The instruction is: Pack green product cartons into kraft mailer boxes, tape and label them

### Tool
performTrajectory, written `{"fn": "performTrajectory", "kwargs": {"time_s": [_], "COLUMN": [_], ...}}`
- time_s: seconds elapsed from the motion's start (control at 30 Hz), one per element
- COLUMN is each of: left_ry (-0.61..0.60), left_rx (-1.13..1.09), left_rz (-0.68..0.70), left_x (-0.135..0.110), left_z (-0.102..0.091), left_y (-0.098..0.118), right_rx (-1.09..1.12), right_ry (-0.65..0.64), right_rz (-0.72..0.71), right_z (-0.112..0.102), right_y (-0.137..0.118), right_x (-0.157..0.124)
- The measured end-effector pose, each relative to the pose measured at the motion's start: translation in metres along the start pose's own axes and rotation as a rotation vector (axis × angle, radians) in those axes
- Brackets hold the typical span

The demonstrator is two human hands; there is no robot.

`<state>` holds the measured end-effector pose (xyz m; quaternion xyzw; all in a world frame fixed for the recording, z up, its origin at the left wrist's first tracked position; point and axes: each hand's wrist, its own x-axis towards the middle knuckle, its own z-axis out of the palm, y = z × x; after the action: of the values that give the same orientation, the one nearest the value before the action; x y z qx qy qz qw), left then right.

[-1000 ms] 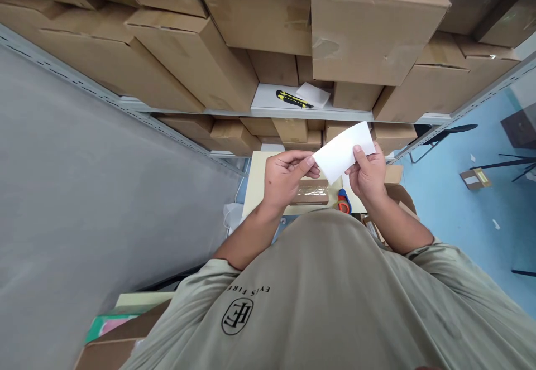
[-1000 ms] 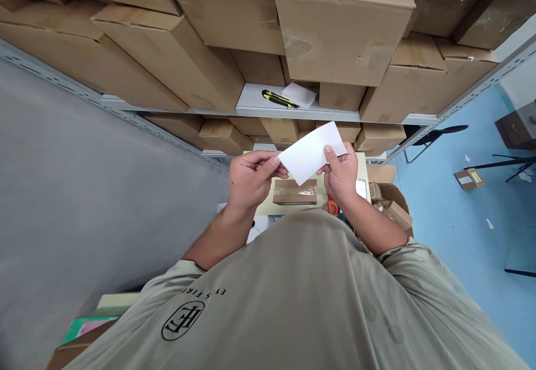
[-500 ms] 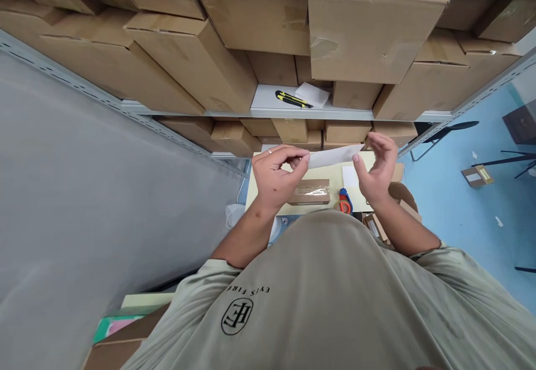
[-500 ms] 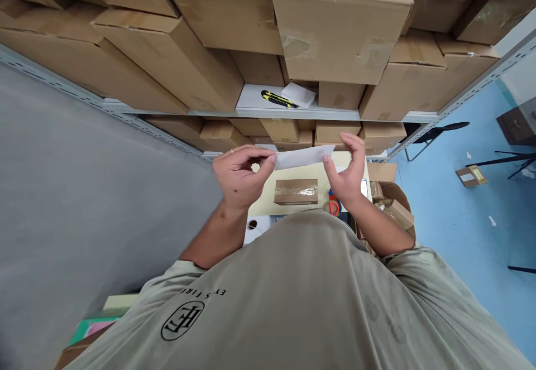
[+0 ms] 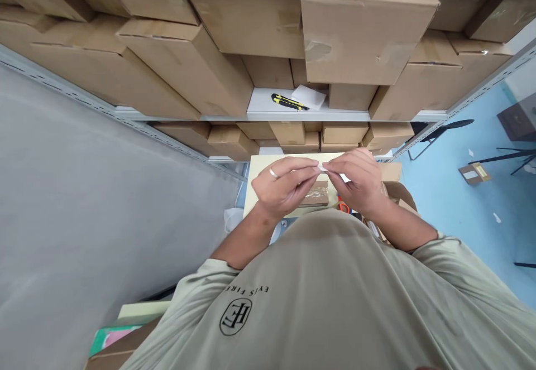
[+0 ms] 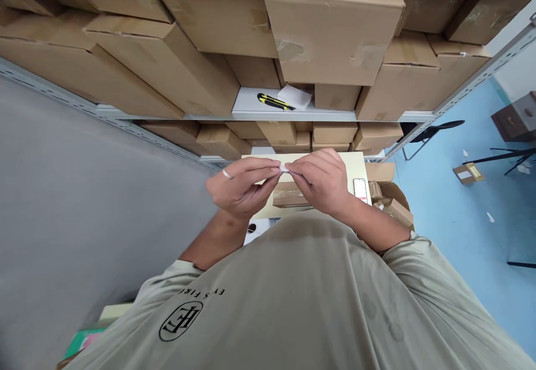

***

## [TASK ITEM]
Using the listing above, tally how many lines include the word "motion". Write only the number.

## [ANSWER BELOW]
2